Using the DRBD guid here, you will find an excellent solution, but not a complete one. I will describe my additions to this document.

So, first, you need to download the DRBD packages. I have re-packaged them, as they did not match XenServer with XS60E003 update. You can grub this particular tar.gz here: drbd-8.3.12-xenserver6.0-xs003.tar.gz . I did not use DRBD 8.4.1, as it has shown great instability and liked getting split-brained all the time. Don’t want it with our system, do we?

Make sure you have defined the private link between your hosts, both as a network interface, as described, and in both servers’ /etc/hosts file. It will be easier later. Verify that the host hostname matches the configuration file, else DRBD will not start.

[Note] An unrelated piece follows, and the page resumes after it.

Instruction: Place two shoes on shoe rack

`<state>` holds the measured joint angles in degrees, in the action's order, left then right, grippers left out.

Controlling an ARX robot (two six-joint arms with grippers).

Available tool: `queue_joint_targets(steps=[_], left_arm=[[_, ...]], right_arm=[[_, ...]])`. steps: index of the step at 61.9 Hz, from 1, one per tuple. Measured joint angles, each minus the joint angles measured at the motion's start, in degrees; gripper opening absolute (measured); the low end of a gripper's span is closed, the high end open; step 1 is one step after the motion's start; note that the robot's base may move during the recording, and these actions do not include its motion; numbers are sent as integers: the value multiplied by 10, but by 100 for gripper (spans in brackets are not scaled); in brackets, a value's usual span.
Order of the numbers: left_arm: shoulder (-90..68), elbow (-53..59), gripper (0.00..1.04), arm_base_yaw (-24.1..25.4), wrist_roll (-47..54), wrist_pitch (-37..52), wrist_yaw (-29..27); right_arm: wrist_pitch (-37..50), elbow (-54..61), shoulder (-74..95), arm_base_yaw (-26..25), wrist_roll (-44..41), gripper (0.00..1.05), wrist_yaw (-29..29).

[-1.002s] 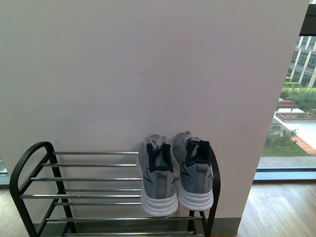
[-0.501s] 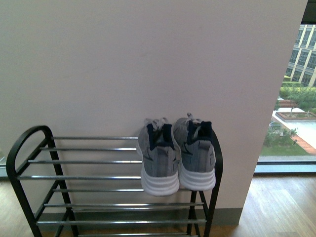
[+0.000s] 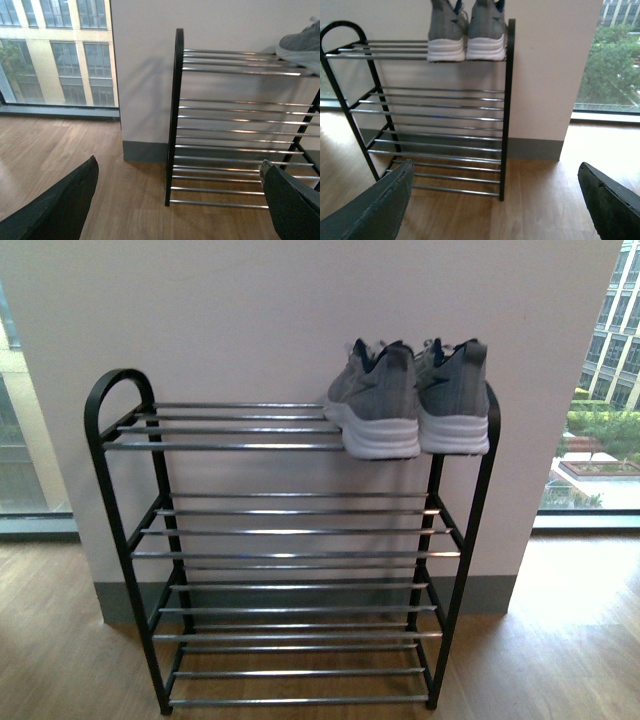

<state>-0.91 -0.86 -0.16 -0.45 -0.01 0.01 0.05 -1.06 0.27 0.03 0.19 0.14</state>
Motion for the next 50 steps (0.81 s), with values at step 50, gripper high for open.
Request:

Next, follow the mentioned guide.

Unlike this guide, I did not define DRBD to be Active/Active in the configuration file. I have noticed that upon reboot of the pool master (and always it), probably due to timing issues, as the XE Toolstack did not release the DRBD device, it would have started in split-brain mode, and I was incapable of handling it correctly. No matter when I have tried to set the service to start, as early as possible, it would have always start in split-brain mode.

The workaround was to let it start in passive mode, and while being read-only device, XE Toolstack cannot use it. Then I wait (in /etc/rc.local) for it to complete sync, and connect the PBD.

You will need each host PBD for this specific SR.

You can do it by running:

for i in `xe host-list --minimal` ; do 
echo -n "host `xe host-param-get param-name=hostname uuid=$i`  "
echo "PBD `xe pbd-list sr-uuid=$(xe  sr-list name-label=drbd-sr1 --minimal) --minimal`"
done

This will result in a line per host with the DRBD PBD uuid. Replace drbd-sr1 with your actual DRBD SR name.

You will require this info later.

My drbd.conf file looks like this:

# You can find an example in  /usr/share/doc/drbd.../drbd.conf.example

#include "drbd.d/global_common.conf";
#include "drbd.d/*.res";

resource drbd-sr1 {
protocol C;
startup {
degr-wfc-timeout 120; # 2 minutes.
outdated-wfc-timeout 2; # 2 seconds.
#become-primary-on both;
}

handlers {
    split-brain "/usr/lib/drbd/notify.sh root";
}

disk {
max-bio-bvecs 1;
no-md-flushes;
no-disk-flushes;
no-disk-barrier;
}

net {
allow-two-primaries;
cram-hmac-alg "sha1";
shared-secret "Secr3T";
after-sb-0pri discard-zero-changes;
after-sb-1pri discard-secondary;
after-sb-1pri consensus;
after-sb-2pri disconnect;
#after-sb-2pri call-pri-lost-after-sb;
max-buffers 8192;
max-epoch-size 8192;
sndbuf-size 1024k;
}

syncer {
rate 1G;
al-extents 2099;
}

on xenserver1 {
device /dev/drbd1;
disk /dev/sda3;
address 10.1.1.1:7789;
meta-disk internal;
}
on xenserver2 {
device /dev/drbd1;
disk /dev/sda3;
address 10.1.1.2:7789;
meta-disk internal;
}
}

I did not force them both to become primary, as split-brain handling in A/A mode is very complex. I have forced them to start as secondary.
Then, in /etc/rc.local, I have added the following lines:

echo 1 > /sys/devices/system/cpu/cpu1/online
while grep sync /proc/drbd > /dev/null 2>&1
do
        sleep 5
done
/sbin/drbdadm primary all
/opt/xensource/bin/xe pbd-plug uuid=dfb02709-2483-a11a-cb0e-eac0fb05d8e2

This performs the following:

  • Add an additional core to Domain 0, to reduce chances of CPU overload with DRBD
  • Waits for any sync to complete (if DRBD failed, it will continue, but you will have a split brain, or no DRBD at all)
  • Brings the DRBD device to primary mode. I have had only one DRBD device, but this can be performed selectively for each device
  • Reconnects the PBD which, till this point in the boot sequence, was disconnected. An important note – replace the uuid with the one discovered above for each host – each host should unplug its own PBD.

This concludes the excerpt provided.